Per i suoi lavori, Djordjadze combina parti di sue precedenti installazioni e nuovi elementi, creando un dialogo tra le opere presenti e quelle passate, ma anche tra i luoghi. Le opere d’arte si trasformano di volta in volta. Gli oggetti che usa sono elementi architettonici, oppure oggetti di uso comune: tavoli, sedie, parti di elementi d’arredo. Ricorrenti nella sua pratica sono i classici elementi del display, come le vetrine, le cornici, i piedistalli. I materiali sono l’alluminio, l’acciaio, il plexiglass, il legno, il gesso, la schiuma: materiali industriali, “poveri”, con uno spettro cromatico ridotto e poco attraenti.

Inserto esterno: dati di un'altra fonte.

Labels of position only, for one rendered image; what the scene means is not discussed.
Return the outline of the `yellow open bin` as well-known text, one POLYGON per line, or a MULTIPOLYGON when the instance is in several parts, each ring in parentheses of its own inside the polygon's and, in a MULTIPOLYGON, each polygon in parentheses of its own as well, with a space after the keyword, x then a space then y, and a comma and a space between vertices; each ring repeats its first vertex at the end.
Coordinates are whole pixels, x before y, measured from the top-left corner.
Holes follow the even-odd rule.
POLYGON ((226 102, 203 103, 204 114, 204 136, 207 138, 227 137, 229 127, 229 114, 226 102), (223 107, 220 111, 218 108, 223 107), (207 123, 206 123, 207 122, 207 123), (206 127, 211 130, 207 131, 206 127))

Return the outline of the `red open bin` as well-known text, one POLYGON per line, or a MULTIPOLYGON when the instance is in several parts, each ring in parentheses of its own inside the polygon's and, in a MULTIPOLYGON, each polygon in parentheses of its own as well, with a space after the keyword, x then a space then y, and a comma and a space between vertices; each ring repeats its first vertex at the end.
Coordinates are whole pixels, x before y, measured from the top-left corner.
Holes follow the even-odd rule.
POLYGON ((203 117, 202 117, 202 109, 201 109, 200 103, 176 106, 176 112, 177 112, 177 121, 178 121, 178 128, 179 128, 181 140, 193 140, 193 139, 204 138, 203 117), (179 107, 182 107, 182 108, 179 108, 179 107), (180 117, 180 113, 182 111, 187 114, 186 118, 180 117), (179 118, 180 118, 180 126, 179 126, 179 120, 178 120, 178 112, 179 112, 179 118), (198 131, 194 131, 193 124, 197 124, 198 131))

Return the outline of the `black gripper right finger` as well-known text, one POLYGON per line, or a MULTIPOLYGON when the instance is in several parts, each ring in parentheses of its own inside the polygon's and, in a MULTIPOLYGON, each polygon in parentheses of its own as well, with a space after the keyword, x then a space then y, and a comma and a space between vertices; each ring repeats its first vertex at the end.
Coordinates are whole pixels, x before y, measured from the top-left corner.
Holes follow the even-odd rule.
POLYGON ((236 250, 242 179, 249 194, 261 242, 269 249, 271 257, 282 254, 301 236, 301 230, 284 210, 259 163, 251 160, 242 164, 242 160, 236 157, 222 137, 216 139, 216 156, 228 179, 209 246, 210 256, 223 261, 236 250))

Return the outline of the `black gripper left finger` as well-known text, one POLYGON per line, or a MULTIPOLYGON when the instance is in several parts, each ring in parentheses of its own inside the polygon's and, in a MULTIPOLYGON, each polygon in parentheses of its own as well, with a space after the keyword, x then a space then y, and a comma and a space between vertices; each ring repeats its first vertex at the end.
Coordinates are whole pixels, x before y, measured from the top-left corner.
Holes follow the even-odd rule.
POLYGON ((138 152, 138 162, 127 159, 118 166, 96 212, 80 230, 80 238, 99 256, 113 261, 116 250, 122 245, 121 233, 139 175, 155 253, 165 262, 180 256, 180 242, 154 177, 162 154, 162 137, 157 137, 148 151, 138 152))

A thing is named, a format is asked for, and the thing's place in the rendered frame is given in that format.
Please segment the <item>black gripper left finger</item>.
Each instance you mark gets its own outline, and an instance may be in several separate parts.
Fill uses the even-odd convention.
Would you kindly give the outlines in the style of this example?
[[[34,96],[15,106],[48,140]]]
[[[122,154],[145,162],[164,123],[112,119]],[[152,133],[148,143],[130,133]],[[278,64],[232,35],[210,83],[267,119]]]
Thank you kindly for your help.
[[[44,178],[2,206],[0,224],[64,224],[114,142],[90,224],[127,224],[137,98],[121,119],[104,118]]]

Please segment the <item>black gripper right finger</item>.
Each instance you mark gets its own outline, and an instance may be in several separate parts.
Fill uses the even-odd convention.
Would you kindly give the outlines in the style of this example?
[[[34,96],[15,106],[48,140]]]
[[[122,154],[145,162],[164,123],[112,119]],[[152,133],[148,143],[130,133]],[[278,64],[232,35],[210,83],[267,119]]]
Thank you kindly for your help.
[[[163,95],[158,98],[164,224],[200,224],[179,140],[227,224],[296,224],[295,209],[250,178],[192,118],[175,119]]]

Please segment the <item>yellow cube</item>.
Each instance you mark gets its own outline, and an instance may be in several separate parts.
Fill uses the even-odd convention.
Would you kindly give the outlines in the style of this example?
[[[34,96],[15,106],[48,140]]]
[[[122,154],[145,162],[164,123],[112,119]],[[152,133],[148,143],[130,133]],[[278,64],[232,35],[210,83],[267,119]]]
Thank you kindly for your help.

In preparazione alla mostra, l’artista trascorre lunghi periodi nello spazio espositivo ad osservare e studiare accuratamente l’ambiente in cui si trova, le proporzioni, i mutamenti della luce, le tonalità. Non lascia niente al caso, ma allo stesso tempo cerca l’interazione con elementi accidentali, come la luce, l’ora del giorno, la stagione dell’anno, che mutano la percezione delle superfici e dello spazio. Thea Djordjaze non impone una lettura delle sue opere, ma lascia spazio alla fantasia e alla libera interpretazione dell’osservatore. L’artista non rilascia interviste, né usa pannelli esplicativi sulle pareti, che potrebbero distrarre lo spettatore dall’esperienza dello spazio. Quello che vuole è che l’opera parli per sé. Non esiste un messaggio univoco, quanto piuttosto un suggerimento, un invito a osservare e muoversi nello spazio. È proprio il movimento, più che la forma, quello che interessa all’artista, ed è per questo che nella fase di preparazione della mostra trascorre intere giornate a muoversi nello spazio, per esaminare ogni angolatura e ogni prospettiva, non solo in relazione all’interno, ma anche rispetto all’esterno. Al Gropius Bau, per esempio, è intervenuta con strati di vernice molto diluita sui vetri delle finestre per creare una membrana che mette in dialogo l’interno e l’esterno.
La pratica di Djordjadze di smontare e rimontare le sue sculture e installazioni rappresenta anche una critica alla concezione tradizionale dell’arte come opera conclusa. L’opera d’arte altro non è che materiale da riconfigurare all’interno dello spazio. Trasformando l’opera ogni volta in relazione allo spazio espositivo in cui viene esposta, lo spazio stesso diventa parte integrante dell'opera, che ha una durata solo temporanea. Tutto è in divenire, così come nella vita e nella realtà. Il suo modo di concepire lo spazio espositivo e, in particolare, i suoi riferimenti ai classici elementi espositivi usati per mostrare le opere d’arte rappresentano una critica al concetto di white cube e al contesto dell’istituzione artistica tradizionale. In occasione della sua mostra alla Secession di Vienna nel 2016, per esempio, l’artista ha trasferito il suo intero atelier a Vienna, privandosene lei stessa e trasformandolo in una scultura pubblica. Nel caso della mostra al Gropius Bau, invece, il museo è stato trasformato in una sorta di estensione del suo studio di Berlino, in cui l’artista continua il suo processo creativo.
Thea Djordjadze mette in discussione il concetto stesso di opera d’arte e invita lo spettatore a osservare più attentamente, a guardarsi intorno nello spazio, a percepire gli elementi che lo compongono, siano essi oggetti o raggi di luce.